Required action: Filter the entries and keep only the lines where the string "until" appears.

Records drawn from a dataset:

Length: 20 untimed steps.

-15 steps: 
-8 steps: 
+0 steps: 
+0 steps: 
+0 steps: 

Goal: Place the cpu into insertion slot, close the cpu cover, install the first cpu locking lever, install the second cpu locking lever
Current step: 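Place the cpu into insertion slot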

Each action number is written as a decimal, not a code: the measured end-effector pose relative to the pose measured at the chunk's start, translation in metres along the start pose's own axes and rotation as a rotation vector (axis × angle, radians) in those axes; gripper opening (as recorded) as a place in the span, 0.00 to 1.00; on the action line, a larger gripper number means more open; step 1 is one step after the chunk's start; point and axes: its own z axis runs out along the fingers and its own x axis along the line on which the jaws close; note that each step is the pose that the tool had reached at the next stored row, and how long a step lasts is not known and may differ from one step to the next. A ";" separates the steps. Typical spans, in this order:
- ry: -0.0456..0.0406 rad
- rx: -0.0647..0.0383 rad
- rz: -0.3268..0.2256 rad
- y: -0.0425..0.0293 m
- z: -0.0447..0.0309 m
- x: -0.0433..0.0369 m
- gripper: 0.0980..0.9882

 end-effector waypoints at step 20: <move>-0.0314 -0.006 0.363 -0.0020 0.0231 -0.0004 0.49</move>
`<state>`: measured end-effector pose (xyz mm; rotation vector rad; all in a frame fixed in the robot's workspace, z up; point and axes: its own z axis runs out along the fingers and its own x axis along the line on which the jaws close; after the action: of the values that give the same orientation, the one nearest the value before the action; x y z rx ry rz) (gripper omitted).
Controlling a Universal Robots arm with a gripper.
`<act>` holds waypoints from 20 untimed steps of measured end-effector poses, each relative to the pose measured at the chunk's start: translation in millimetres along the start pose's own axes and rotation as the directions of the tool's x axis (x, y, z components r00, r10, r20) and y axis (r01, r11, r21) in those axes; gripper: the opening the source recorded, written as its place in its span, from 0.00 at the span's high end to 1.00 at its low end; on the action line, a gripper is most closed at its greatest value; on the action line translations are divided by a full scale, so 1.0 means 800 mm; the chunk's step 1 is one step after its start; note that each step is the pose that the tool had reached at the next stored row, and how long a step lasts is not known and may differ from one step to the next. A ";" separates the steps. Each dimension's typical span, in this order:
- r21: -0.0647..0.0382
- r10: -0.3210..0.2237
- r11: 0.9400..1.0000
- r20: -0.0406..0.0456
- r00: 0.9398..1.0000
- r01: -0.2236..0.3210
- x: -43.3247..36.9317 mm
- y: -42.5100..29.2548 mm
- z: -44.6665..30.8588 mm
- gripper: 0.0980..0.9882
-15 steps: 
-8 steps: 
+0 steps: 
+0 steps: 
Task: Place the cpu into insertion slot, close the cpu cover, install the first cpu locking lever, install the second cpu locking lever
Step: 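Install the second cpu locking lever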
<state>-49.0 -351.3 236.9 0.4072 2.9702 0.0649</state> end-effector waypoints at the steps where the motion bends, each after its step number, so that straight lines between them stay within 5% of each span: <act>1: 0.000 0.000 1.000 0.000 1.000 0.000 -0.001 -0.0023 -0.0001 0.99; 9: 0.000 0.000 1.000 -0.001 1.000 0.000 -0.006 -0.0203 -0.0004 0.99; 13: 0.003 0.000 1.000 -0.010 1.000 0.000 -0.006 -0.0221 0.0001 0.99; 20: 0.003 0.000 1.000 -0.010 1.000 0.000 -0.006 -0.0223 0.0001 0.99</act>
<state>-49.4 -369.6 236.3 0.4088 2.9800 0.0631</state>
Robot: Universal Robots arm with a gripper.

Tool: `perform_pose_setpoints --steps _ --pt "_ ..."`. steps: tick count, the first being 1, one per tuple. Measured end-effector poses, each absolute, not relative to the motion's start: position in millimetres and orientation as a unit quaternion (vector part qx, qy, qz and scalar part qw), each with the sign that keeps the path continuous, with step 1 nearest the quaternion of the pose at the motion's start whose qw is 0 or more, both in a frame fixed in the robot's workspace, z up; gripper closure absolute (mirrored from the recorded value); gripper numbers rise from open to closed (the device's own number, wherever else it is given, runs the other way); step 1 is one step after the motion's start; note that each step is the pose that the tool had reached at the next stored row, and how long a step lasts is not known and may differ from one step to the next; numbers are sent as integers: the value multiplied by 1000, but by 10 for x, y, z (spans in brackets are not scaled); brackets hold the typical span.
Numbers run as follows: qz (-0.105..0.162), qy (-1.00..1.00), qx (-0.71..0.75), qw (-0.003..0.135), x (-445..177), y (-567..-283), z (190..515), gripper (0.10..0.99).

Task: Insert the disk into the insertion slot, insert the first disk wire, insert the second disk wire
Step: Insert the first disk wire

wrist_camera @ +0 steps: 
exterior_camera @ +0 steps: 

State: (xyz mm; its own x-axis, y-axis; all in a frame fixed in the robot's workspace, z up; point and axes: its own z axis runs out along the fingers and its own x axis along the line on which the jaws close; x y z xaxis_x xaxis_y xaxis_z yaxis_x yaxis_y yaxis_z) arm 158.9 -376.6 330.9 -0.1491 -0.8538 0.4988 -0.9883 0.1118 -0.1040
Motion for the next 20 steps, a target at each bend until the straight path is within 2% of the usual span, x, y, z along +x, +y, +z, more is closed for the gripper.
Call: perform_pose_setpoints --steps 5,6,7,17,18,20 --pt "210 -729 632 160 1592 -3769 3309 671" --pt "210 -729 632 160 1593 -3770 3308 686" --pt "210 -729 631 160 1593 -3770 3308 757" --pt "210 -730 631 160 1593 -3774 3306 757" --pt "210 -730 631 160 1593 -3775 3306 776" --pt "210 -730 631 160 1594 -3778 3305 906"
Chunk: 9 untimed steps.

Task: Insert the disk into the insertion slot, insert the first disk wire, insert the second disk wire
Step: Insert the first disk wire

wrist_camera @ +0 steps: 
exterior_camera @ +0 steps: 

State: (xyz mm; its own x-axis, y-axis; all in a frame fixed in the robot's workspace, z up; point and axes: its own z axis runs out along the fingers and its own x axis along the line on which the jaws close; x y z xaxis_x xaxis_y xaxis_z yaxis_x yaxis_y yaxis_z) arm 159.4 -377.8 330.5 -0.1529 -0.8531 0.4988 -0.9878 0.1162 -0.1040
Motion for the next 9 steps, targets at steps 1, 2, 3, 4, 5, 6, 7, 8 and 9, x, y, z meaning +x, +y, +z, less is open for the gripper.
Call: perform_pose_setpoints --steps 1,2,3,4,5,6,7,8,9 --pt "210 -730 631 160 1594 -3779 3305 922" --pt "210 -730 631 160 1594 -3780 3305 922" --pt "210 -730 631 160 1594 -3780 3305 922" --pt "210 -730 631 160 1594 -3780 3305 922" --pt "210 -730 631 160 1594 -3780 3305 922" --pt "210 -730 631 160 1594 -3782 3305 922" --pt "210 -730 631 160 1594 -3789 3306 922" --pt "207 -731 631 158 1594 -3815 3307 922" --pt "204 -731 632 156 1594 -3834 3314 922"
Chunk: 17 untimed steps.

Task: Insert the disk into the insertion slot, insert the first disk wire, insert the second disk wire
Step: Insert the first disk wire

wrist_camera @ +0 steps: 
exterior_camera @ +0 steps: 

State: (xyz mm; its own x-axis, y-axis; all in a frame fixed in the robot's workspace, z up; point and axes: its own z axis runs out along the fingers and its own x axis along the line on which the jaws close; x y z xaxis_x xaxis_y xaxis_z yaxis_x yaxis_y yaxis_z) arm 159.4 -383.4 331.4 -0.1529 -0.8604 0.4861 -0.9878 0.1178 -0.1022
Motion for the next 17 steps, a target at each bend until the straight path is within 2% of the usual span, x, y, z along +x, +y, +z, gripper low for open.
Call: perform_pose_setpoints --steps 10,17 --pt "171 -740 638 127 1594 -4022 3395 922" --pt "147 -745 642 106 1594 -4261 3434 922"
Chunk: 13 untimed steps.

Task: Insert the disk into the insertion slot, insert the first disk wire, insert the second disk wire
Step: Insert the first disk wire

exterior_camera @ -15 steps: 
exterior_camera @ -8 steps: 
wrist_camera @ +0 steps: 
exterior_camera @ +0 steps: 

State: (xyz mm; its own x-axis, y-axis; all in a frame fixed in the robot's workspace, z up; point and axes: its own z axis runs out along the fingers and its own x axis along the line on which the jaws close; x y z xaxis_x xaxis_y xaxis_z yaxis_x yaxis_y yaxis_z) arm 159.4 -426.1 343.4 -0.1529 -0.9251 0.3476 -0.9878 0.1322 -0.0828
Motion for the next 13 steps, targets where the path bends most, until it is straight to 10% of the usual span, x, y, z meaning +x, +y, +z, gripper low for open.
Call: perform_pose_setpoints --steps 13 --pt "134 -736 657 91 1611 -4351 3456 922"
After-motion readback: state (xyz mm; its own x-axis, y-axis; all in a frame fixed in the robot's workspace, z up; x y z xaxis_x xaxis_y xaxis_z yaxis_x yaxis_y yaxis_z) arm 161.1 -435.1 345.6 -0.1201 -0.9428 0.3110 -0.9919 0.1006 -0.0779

Answer space:
Motion for the next 20 steps, a target at each bend until the straight path is within 2% of the usual span, x, y, z along +x, +y, +z, more is closed for the gripper.
Motion for the next 17 steps, a target at each bend until the straight path is within 2% of the usual span, x, y, z along +x, +y, +z, gripper low for open.
Motion for the next 13 steps, targets where the path bends most, until it is straight to 10% of the usual span, x, y, z meaning +x, +y, +z, gripper low for open.

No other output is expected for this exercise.